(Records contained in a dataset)
◇ ◇ ◇ ◇ ◇ ◇ ◇

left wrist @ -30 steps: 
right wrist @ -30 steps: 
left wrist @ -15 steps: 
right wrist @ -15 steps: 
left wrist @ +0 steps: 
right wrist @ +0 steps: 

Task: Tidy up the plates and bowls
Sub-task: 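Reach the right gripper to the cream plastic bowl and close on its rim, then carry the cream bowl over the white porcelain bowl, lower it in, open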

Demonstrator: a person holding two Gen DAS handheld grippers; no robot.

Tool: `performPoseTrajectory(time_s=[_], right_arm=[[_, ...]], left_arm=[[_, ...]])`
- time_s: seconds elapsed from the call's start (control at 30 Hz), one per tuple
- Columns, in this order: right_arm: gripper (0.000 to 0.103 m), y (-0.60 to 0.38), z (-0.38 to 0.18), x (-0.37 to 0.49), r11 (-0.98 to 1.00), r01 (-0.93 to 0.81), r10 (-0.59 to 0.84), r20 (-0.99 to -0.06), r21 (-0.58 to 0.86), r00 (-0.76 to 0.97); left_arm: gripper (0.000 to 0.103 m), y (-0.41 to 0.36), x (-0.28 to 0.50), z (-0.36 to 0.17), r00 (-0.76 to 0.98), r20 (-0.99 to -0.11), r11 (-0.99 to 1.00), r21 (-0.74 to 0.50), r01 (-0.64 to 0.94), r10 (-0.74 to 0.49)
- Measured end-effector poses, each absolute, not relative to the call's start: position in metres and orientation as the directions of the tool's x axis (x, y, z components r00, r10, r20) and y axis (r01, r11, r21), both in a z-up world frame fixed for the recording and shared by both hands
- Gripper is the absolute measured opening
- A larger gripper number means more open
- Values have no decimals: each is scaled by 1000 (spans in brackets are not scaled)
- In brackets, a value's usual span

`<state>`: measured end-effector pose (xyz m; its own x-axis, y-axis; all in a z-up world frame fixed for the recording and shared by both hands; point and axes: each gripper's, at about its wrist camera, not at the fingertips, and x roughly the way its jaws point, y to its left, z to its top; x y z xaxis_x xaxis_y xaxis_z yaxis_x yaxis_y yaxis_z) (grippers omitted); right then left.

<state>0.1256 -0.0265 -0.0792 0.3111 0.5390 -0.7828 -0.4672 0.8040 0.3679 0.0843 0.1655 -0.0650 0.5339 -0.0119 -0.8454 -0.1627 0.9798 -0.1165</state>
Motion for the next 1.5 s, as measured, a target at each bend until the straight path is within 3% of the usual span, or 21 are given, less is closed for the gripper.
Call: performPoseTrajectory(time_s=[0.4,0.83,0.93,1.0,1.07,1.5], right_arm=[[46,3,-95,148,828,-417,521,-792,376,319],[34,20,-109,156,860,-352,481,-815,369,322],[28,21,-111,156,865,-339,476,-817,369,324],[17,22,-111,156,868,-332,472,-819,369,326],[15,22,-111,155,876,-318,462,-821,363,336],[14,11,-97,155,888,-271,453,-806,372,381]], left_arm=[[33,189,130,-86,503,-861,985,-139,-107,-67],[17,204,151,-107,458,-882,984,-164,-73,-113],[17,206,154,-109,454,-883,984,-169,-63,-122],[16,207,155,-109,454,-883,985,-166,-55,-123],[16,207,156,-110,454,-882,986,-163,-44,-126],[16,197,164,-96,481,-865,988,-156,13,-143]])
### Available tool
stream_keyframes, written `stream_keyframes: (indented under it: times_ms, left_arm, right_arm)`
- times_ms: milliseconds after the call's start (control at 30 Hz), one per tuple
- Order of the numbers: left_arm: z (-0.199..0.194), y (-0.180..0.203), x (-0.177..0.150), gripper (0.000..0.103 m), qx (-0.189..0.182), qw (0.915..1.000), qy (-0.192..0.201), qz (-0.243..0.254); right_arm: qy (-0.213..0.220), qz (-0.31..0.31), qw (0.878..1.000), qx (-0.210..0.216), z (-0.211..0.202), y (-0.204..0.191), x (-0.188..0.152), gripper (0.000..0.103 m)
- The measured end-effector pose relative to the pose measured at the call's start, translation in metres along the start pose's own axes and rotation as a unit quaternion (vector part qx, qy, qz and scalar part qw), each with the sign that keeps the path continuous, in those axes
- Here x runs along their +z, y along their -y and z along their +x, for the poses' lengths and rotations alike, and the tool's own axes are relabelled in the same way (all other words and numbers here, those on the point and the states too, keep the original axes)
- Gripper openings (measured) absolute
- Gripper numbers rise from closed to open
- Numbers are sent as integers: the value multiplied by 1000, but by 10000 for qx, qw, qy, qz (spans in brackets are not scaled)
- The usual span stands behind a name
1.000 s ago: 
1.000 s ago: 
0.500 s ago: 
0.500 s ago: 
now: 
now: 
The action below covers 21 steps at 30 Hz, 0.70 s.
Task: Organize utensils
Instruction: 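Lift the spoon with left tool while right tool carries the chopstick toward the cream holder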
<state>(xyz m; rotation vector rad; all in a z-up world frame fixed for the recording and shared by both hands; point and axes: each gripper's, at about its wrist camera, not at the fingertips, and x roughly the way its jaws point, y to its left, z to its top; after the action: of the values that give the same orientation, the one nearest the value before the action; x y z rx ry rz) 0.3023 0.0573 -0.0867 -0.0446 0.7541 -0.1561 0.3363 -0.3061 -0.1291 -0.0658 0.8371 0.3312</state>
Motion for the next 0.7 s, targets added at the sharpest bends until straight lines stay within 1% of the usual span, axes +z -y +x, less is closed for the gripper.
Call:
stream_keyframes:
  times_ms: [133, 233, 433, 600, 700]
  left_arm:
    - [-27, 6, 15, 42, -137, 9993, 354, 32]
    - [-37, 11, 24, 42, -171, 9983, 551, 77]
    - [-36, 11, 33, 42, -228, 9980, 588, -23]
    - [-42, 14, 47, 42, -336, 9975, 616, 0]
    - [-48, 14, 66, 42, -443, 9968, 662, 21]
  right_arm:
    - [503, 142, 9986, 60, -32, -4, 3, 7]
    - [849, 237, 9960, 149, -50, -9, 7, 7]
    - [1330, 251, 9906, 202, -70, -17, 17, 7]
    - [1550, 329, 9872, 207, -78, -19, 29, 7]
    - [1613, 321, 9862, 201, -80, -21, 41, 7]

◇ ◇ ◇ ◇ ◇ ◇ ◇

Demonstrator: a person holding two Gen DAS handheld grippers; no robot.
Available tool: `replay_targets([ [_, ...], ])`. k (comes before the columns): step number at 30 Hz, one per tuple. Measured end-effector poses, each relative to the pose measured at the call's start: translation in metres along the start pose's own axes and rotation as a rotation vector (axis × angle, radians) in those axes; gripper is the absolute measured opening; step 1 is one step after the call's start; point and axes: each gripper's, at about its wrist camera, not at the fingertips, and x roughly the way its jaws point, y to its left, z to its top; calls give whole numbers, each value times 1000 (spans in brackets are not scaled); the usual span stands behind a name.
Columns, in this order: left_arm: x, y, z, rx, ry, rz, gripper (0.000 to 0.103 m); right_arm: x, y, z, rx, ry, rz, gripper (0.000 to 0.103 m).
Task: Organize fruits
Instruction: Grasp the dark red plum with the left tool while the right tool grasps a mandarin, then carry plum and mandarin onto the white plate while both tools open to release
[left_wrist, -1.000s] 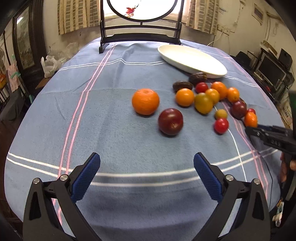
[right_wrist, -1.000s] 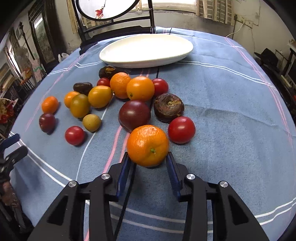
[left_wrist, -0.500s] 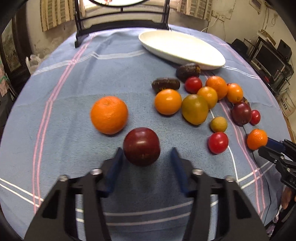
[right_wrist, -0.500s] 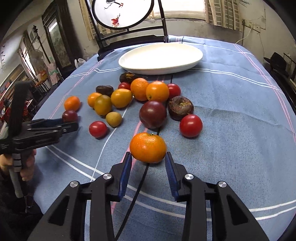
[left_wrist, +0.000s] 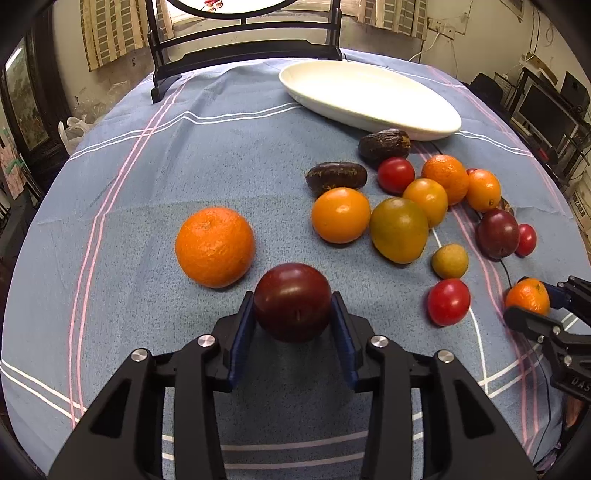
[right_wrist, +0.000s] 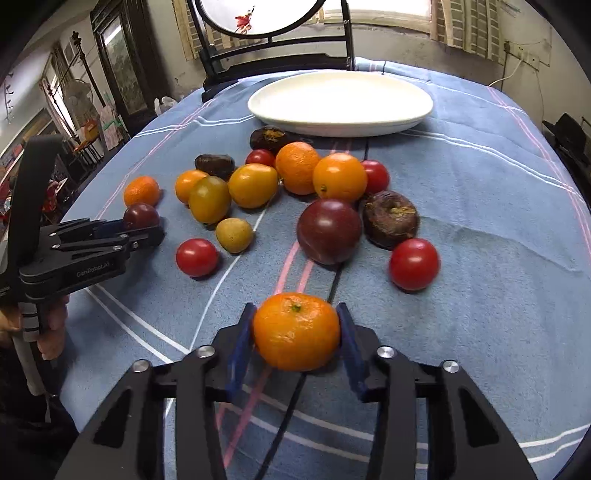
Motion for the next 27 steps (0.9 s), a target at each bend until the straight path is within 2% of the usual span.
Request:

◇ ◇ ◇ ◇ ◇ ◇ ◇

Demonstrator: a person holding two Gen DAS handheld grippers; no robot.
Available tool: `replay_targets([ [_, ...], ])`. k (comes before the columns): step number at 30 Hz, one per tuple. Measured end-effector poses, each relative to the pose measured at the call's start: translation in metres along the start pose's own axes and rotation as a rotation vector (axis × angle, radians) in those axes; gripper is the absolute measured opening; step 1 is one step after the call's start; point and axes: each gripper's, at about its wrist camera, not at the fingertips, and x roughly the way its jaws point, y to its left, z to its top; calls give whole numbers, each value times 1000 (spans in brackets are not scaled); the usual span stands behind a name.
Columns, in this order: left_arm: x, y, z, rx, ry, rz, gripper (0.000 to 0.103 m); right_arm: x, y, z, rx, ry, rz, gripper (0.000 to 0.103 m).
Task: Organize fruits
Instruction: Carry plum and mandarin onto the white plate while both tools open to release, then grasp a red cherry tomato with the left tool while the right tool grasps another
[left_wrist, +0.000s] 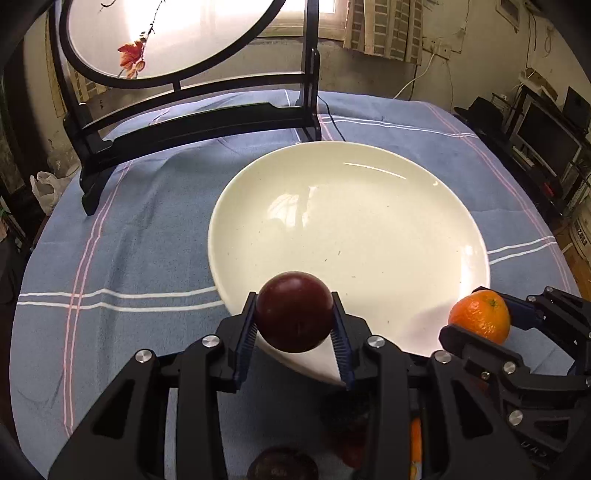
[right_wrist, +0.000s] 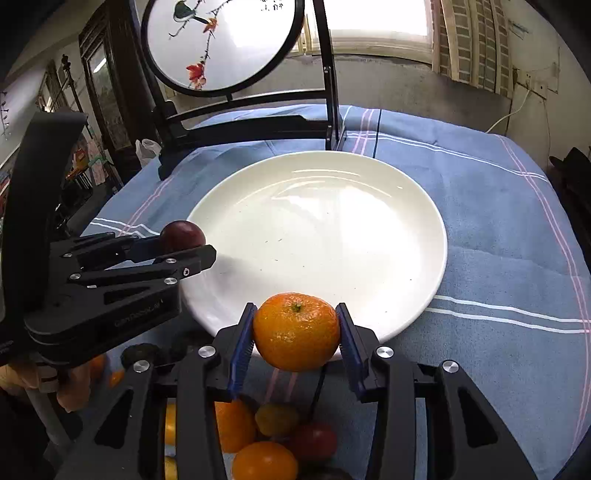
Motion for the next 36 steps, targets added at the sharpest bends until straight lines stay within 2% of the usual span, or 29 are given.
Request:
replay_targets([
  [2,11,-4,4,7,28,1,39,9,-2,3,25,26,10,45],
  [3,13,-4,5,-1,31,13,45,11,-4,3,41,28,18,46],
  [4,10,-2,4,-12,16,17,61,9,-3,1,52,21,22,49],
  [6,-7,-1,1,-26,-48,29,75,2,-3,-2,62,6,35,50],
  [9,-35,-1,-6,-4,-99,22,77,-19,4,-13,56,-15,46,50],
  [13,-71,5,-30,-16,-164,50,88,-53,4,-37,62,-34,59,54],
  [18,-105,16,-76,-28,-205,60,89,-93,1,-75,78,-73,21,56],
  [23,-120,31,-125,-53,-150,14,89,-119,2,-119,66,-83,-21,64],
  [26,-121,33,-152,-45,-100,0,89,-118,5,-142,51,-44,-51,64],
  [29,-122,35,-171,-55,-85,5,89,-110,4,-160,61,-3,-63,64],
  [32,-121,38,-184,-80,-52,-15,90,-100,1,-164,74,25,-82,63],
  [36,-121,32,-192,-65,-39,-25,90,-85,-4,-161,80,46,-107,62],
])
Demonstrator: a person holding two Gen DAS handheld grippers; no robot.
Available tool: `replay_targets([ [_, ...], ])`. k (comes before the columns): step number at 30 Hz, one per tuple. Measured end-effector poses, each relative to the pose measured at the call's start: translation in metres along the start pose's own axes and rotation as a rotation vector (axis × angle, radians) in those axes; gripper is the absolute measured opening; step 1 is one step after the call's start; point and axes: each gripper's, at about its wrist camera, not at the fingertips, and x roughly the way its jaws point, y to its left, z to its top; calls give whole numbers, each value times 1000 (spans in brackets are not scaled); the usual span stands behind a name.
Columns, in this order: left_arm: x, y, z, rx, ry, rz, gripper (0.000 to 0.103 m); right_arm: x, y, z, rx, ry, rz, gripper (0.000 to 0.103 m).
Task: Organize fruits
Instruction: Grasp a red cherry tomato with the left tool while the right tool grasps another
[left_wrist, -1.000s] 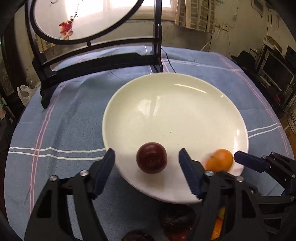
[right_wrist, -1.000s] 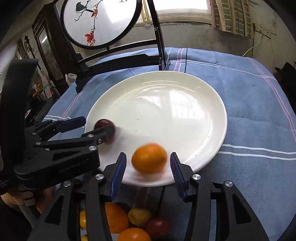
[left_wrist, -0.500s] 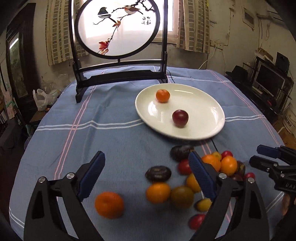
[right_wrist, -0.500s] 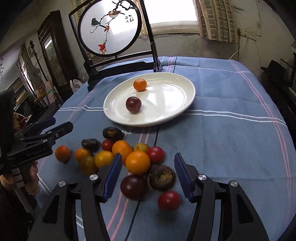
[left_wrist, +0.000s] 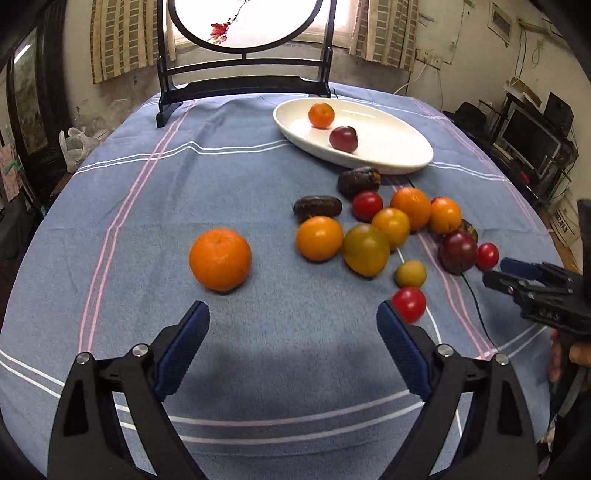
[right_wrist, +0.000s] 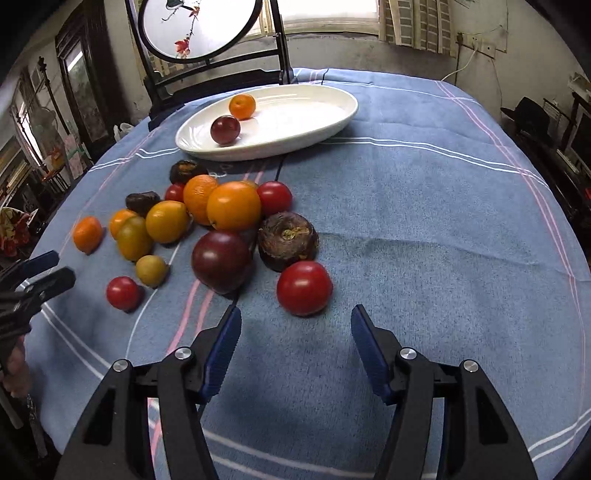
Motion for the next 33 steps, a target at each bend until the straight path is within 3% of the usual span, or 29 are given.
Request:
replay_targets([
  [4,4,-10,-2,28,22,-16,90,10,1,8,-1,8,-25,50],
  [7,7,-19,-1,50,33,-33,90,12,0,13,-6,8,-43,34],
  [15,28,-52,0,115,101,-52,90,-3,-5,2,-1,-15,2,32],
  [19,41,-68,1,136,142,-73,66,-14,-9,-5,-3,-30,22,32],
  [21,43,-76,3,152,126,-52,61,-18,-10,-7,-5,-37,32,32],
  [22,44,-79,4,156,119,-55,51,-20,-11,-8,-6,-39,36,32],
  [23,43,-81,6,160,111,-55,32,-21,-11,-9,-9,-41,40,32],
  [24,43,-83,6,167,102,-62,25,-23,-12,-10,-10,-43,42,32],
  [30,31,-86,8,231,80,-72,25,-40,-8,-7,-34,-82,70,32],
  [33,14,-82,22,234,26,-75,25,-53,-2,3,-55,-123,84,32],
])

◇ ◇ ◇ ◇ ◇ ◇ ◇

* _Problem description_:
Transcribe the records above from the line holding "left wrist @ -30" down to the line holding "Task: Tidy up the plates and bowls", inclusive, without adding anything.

* _Solution below_:
left wrist @ -30 steps: 
right wrist @ -30 steps: 
left wrist @ -15 steps: 
right wrist @ -15 steps: 
left wrist @ +0 steps: 
right wrist @ +0 steps: 

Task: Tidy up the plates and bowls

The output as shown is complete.